We iPhone users have gotten a lot of heat lately over this whole Instagram thing.  The outcry was read around the world, in the form of tweets and facebook posts. A lot of my fellow iPhone users have been ridiculed and as you read this are probably being persecuted in a whole foods parking lot somewhere.  I’d like to take a moment to welcome you to see our side of the story.

Now, let me assure you that I am more than qualified to speak for this group.  I am a hip 20-something who lives in the gentrified neighborhood of a city that is slowly loosing it’s identity and grit.  Right now, I’m listening to a band that you’ve probably never heard of while browsing Etsy.com and drinking PBR.  I know their struggles, and most of all, I understand their plight as a people who have been swiftly displaced from their last exclusive haven.  Except for Bon Iver concerts of course.  Oh, and Urban Outfitters.  And the Apple Store.  And Etsy.com.  And Portland, Oregon.

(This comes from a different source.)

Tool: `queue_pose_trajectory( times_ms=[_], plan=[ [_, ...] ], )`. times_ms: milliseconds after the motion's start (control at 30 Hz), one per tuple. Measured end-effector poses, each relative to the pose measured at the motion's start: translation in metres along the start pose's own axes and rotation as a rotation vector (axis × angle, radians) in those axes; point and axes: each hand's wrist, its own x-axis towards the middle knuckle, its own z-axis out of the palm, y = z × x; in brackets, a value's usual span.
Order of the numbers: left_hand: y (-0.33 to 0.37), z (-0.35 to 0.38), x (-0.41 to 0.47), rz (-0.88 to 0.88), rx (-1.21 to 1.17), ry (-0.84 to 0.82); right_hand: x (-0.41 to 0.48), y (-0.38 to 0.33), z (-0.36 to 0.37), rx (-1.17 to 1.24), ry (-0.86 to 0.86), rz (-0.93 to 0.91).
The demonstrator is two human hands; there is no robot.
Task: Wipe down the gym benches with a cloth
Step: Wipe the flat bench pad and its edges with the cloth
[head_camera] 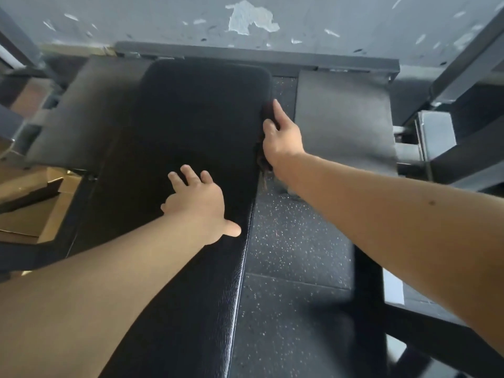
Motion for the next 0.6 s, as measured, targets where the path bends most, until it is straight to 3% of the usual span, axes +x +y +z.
queue_pose_trajectory(
  times_ms=[167, 300, 433, 600],
  plan=[
    [0.000, 0.000, 0.001, -0.008, 0.007, 0.012, 0.021, -0.013, 0.011, -0.012, 0.096, -0.061],
    [0.001, 0.001, 0.000, -0.015, -0.006, 0.008, -0.012, 0.008, 0.015, 0.038, 0.159, -0.041],
    [0.001, 0.002, 0.002, -0.031, -0.009, 0.000, -0.036, 0.025, 0.012, 0.039, 0.126, -0.017],
    [0.001, 0.003, 0.003, -0.019, -0.007, 0.018, 0.002, -0.009, 0.011, -0.004, 0.131, -0.010]
  ],
)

If you haven’t heard yet, Instagram has been made available through the Android App store.  I’ll let you absorb that information for a moment (you can hear those Android using pricks on the Jawncast talk about it here).

That’s right.  Android users.  Using our Instagram!   And if anybody knows anything about Android users, they are the poorest, most pathetic people on Earth!

 

Look at that poor bastard. He probably can't even make the payments on his Vespa.

 

I’m not saying I’m necessarily better than Android users, or that I don’t want them around.  Without poor people, there would be no one around to collect my trash, bag my groceries, or sweep the salon floor free of hair after I’ve had an ironic haircut.  And maybe we had this coming.  After all, we totally store bobos from poor people.  Be that the case or not, I still don’t want to see what they’ve had for dinner.  Can you even imagine the horrors we will be subjected too when those stupid simps figure out how to use the damn thing?

Take for example the following two pictures.  The first is some super delicious $13 mac and cheese I had in the San Francisco Bay Area.  Because I am a hip 20-something, I’m pretty sure you give a flying fuck what I ate on my vacation.

       
I used the "Rise" filter to play on the...ham.

 

Now, consider the same picture, but on an Android user’s budget:

Smells like...Food Stamps.

 

And if that’s not jarring enough, consider what else they will take pictures of from their section 8 houses in the only part of Brooklyn we haven’t taken over (yet).

Even still, there’s the issue that hasn’t even been presented yet.  How bad are poor people going to feel  when they scroll through their instagram accounts and see the pictures of things I have that they can’t afford?  From my antique fixie to my vintage Keds, there are so many awesome things I’ll be taking pictures of that will surely drive Android users to sadness, as they realize their sepia tinted pictures will never own up to my sepia tinted pictures.

I don’t know.  Maybe we are wrong in being so angry about “poor” people being able to use a free app.  Maybe owning a $600 piece of technology that wasn’t made by Steve Jobs doesn’t make you a degenerate.  Maybe thinking that anyone who doesn’t own an iphone lives in section 8 housing, or that all poor people are somehow lesser than I am makes me a bad person.  But hey, I’m not here to judge.  I only hope to educate.  To give a voice to a people that have been kept silent for so long, who have felt the sting of oppression worse than the sting of that owl, cherry blossom, or feather tattoo they go on their back.

I just hope you’ll take pity on us, now that you’ve heard our side of the story.  Till then, I’ll remain an iPhone apologist, drawing a mustache on my index finger.